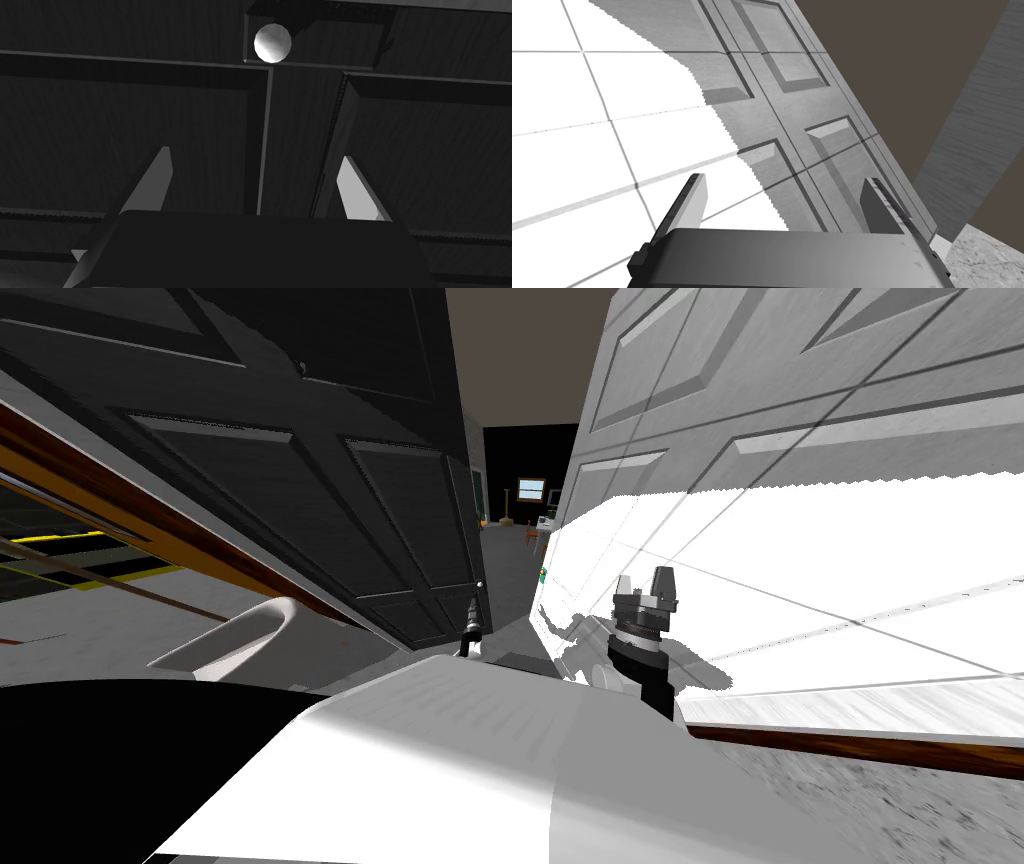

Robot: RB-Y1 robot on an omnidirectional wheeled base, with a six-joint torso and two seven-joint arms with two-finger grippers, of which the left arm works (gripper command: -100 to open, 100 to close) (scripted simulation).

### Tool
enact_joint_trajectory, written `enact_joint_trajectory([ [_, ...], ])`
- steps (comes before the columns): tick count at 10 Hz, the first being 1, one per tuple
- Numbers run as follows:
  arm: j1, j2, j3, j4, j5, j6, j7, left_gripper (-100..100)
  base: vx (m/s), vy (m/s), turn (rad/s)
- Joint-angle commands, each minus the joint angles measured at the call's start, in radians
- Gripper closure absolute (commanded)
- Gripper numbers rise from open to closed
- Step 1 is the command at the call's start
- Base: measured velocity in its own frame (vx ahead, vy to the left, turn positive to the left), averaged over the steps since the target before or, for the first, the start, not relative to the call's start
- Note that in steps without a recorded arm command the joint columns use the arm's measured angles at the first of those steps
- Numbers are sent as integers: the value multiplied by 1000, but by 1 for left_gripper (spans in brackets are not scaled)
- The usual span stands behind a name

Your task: Push the door open

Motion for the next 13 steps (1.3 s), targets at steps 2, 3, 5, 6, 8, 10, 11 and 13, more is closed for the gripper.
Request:
enact_joint_trajectory([
  [2, -15, 31, -7, 27, 26, -24, -11, -100, -11, -3, -37],
  [3, -25, 42, -11, 44, 41, -38, -16, -100, 122, 161, -116],
  [5, -42, 54, -17, 74, 66, -64, -25, -100, 161, 150, -69],
  [6, -42, 54, -17, 74, 66, -64, -25, -100, 133, 106, -36],
  [8, -66, 53, -27, 116, 102, -100, -37, -100, 131, 107, -97],
  [10, -88, 35, -36, 155, 135, -133, -49, -100, 180, 116, -93],
  [11, -88, 35, -36, 155, 135, -133, -49, -100, 112, 62, -26],
  [13, -97, 21, -39, 171, 149, -147, -54, -100, 74, 24, -38],
])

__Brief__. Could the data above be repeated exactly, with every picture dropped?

__Answer to this exercise__.
Robot: RB-Y1 robot on an omnidirectional wheeled base, with a six-joint torso and two seven-joint arms with two-finger grippers, of which the left arm works (gripper command: -100 to open, 100 to close) (scripted simulation).

### Tool
enact_joint_trajectory, written `enact_joint_trajectory([ [_, ...], ])`
- steps (comes before the columns): tick count at 10 Hz, the first being 1, one per tuple
- Numbers run as follows:
  arm: j1, j2, j3, j4, j5, j6, j7, left_gripper (-100..100)
  base: vx (m/s), vy (m/s), turn (rad/s)
- Joint-angle commands, each minus the joint angles measured at the call's start, in radians
- Gripper closure absolute (commanded)
- Gripper numbers rise from open to closed
- Step 1 is the command at the call's start
- Base: measured velocity in its own frame (vx ahead, vy to the left, turn positive to the left), averaged over the steps since the target before or, for the first, the start, not relative to the call's start
- Note that in steps without a recorded arm command the joint columns use the arm's measured angles at the first of those steps
- Numbers are sent as integers: the value multiplied by 1000, but by 1 for left_gripper (spans in brackets are not scaled)
- The usual span stands behind a name

Your task: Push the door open

Motion for the next 13 steps (1.3 s), targets at steps 2, 3, 5, 6, 8, 10, 11 and 13, more is closed for the gripper.
Request:
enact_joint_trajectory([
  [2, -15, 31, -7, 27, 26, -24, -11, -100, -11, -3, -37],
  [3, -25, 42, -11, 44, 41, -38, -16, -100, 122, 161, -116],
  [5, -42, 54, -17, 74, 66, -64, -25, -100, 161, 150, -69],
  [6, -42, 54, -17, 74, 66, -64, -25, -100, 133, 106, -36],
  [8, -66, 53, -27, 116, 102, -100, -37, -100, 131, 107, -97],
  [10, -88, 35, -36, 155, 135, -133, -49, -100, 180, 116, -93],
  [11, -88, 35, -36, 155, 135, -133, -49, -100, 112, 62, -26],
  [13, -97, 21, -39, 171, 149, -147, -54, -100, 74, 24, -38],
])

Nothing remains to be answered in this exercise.